Попытайтесь сделать людей нравственными, и вы заложите основу для зла.
Быть присутствующим — значит жить, не контролируя реальность, и всегда радоваться тому, что есть. Для людей, уставших от боли, нет ничего хуже, чем пытаться контролировать то, что не подлежит контролю. Если вы хотите подлинного контроля, отбросьте иллюзию контроля. Позвольте жизни проживать себя через вас. Ведь на самом деле так оно и есть. Вы просто рассказываете историю о том, чего нет, и эта история никогда не станет реальностью. Вы не являетесь творцами дождя, солнца или луны. У вас нет контроля над своими легкими, сердцем, дыханием или зрением. Сейчас вы здоровы и жизнерадостны, а в следующее мгновение ситуация может полностью измениться. Стараясь уберечь себя от беды или болезней, вы становитесь очень осторожными и из-за этого можете вообще упустить жизнь. Любой опыт полезен для нас. Я люблю повторять:« Не стоит быть таким осторожным, можно пораниться».

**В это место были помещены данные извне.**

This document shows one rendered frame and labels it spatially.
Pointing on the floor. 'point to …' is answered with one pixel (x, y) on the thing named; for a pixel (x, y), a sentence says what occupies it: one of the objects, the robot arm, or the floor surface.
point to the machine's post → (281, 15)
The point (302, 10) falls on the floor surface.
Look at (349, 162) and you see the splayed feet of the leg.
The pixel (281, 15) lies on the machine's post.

Невозможно сделать людей высокоморальными — они такие, какие есть, и делают то, что делают, не оглядываясь на существующие законы. Вспомните эпоху сухого закона. Я слышала, что поправка о сухом законе была предложена исполненными благих намерений, высокоморальными людьми, которые просто хотели уберечь нацию от соблазна алкоголя Их благое намерение, конечно же, потерпело крах, поскольку трезвость может прийти только изнутри. Нельзя заставить людей быть трезвыми, честными или добрыми. Вы можете до хрипоты говорить о том, как важны нравственные ценности, а люди по-прежнему будут поступать так, как считают нужным.

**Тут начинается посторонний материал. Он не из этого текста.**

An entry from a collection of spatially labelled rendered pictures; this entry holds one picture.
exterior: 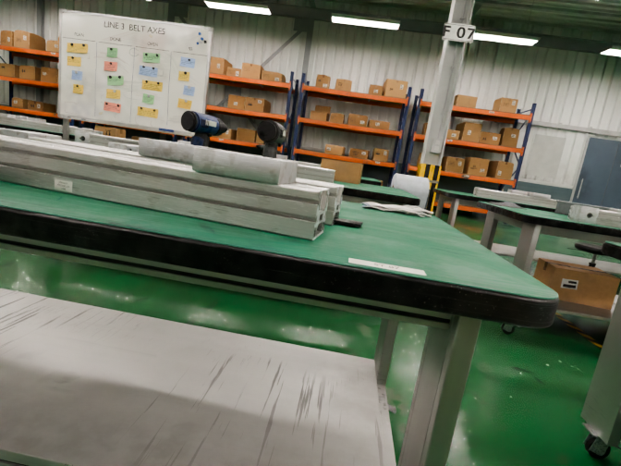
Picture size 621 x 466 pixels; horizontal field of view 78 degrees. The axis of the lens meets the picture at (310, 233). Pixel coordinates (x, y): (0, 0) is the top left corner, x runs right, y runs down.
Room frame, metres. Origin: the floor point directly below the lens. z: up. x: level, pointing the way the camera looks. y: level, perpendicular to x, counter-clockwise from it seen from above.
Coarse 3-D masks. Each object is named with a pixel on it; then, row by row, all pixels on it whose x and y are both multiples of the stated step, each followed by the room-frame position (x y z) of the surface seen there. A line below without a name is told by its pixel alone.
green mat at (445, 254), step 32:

Самый лучший и единственно эффективный способ переубедить другого человека — стать примером для подражания, а не навязывать свою волю. Я тоже пыталась привить моим детям нормы морали, объясняя, как следует и как не следует поступать, что им должно нравиться, а что не должно. Я старалась быть хорошей матерью, полагая, что это именно тот путь, который сделает их хорошими людьми. Когда мои дети поступали не так, как мне хотелось, я испытывала досаду или наказывала их, веря в то, что это пойдет им на пользу. Так что на самом деле я учила их нарушать установленные мною законы и при этом быть очень осторожными, чтобы не попасться. Я вынуждала их изворачиваться и лгать ради иллюзорного мира в семье. Многое из того, что я учила их не делать, я делала сама и не признавалась им в этом, а иногда это происходило даже на глазах у детей. И я ожидала, что они не будут совершать неблаговидных поступков только потому, что я так хотела. Это не работало. И я не испытывала ничего, кроме замешательства.